No se me ha olvidado que la primera vez que puse los pies en la Sauceda de Buelles, aprovechando una jornada de pesca de reo, me quedé embobada contemplando los sauces cenicientos y de gran porte que se combaban y erguían a merced del viento y sus reflejos en el agua verde y cristalina del río, que éste devolvía como si se tratara de un espejo. También, me dejaron maravillada los cantos del cauce que tenían un color blanco que cegaba. Pero como la suerte del principiante existe, aquel día me depararía muchas más sorpresas que la de los preciosos sauces, de los que hasta entonces solo sabía que les gustaba el agua y su corteza contenía ácido acetilsalicílico, que sirvió de modelo para crear la aspirina. Uno de los que podríamos denominar flash se presentó cuando divisé una garza que, con las patas en el agua, miraba fijamente el río como si la vida le fuera ello. Otro flash destelló al observar una bandada de aviones zapadores, tan semejantes a las golondrinas y recién llegados de África, que comían volando muy bajo sobre la superficie del agua.
Y el último flash, la impresión más fuerte, que me dejó congelada, y no por el frío, aunque la temperatura ya empezaba a bajar, fue la aparición de un corzo que al darse cuenta de mi presencia realizó un quiebro y corrió talud arriba. ¡Lo que hubiera dado por encontrarme con una nutria o algún martín pescador!.

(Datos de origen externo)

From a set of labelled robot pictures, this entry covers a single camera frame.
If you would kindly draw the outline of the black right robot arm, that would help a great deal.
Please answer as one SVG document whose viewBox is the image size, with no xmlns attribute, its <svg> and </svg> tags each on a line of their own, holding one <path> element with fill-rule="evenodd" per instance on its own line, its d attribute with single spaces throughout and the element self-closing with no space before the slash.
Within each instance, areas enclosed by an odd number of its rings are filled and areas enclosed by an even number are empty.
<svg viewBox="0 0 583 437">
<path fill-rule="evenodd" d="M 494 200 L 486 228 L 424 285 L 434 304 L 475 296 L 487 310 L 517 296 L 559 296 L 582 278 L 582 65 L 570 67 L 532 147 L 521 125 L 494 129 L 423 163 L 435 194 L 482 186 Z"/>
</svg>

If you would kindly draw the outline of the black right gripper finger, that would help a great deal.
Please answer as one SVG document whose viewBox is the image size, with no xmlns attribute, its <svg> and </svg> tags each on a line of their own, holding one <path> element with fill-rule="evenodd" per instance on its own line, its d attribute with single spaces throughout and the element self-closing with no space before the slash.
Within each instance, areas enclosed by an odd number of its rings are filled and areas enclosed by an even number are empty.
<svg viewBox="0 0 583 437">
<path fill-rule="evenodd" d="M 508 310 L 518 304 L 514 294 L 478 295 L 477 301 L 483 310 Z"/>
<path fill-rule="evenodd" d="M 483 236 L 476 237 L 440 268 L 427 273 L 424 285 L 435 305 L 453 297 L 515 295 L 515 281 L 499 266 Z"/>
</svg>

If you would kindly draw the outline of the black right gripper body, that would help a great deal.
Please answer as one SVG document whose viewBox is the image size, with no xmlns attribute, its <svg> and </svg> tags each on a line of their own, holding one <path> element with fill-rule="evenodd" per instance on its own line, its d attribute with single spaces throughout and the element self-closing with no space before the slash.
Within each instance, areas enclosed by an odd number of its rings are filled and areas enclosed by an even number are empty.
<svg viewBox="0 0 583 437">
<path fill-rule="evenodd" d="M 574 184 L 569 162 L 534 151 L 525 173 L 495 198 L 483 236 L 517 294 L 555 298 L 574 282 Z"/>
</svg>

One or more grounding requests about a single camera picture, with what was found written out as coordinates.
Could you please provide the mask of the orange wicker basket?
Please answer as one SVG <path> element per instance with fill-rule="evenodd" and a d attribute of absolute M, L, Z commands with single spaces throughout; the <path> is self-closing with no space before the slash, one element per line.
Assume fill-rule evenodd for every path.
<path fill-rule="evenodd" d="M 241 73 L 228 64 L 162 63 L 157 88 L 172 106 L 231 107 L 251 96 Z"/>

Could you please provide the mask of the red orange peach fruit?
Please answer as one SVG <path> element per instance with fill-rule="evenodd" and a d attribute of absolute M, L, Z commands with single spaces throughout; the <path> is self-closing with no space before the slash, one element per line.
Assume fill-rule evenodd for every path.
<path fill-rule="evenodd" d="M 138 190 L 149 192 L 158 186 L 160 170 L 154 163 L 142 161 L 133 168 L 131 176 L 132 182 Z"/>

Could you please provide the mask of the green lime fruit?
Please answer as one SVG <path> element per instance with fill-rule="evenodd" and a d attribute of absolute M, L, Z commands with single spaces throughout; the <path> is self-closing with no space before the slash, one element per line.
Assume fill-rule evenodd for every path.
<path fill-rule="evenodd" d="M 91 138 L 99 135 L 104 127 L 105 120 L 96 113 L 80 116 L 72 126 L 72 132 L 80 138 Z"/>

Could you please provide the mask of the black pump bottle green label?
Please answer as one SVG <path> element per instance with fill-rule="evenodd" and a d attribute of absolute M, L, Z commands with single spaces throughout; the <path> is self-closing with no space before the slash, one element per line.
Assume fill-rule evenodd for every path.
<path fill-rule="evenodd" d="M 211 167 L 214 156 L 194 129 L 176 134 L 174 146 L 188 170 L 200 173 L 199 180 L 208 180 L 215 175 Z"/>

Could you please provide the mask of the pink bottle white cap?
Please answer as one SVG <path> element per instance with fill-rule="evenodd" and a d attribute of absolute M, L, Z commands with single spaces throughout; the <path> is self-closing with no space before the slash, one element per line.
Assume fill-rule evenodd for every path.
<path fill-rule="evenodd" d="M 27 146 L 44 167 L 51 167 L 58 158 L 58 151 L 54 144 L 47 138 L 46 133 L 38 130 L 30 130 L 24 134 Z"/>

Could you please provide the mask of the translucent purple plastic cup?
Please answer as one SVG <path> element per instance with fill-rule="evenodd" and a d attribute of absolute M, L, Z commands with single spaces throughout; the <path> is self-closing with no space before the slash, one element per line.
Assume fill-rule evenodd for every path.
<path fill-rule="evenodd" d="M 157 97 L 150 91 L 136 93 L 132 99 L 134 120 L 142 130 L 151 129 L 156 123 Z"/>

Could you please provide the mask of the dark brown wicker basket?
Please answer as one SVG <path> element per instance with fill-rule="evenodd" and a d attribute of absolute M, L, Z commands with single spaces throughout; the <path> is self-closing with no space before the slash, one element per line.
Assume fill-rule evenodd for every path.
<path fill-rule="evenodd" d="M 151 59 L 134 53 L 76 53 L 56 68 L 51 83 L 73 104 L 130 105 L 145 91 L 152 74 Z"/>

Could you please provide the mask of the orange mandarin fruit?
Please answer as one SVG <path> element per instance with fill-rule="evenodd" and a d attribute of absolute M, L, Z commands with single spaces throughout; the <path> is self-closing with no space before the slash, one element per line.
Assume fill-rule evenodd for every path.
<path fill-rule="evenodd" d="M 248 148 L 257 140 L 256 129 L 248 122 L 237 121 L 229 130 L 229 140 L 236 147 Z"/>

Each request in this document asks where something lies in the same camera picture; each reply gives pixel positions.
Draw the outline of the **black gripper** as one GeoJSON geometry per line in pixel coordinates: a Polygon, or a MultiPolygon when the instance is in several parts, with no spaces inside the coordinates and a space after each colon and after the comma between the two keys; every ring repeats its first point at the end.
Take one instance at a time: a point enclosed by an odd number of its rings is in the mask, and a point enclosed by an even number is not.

Y este recuerdo, que evoco casi como un sueño, me acompañó cuando hace pocos días realizando una visita a Buelles, después de reparar en su Iglesia Barroca, bajo la advocación de San Andrés, su conjunto palacial y la casa de Florencio Milera, un edificio que llama la atención por su aspecto eminente urbano, subí a lo alto del pueblo desde donde se puede ver la más hermosa vega fluvial, la del Cares-Deva.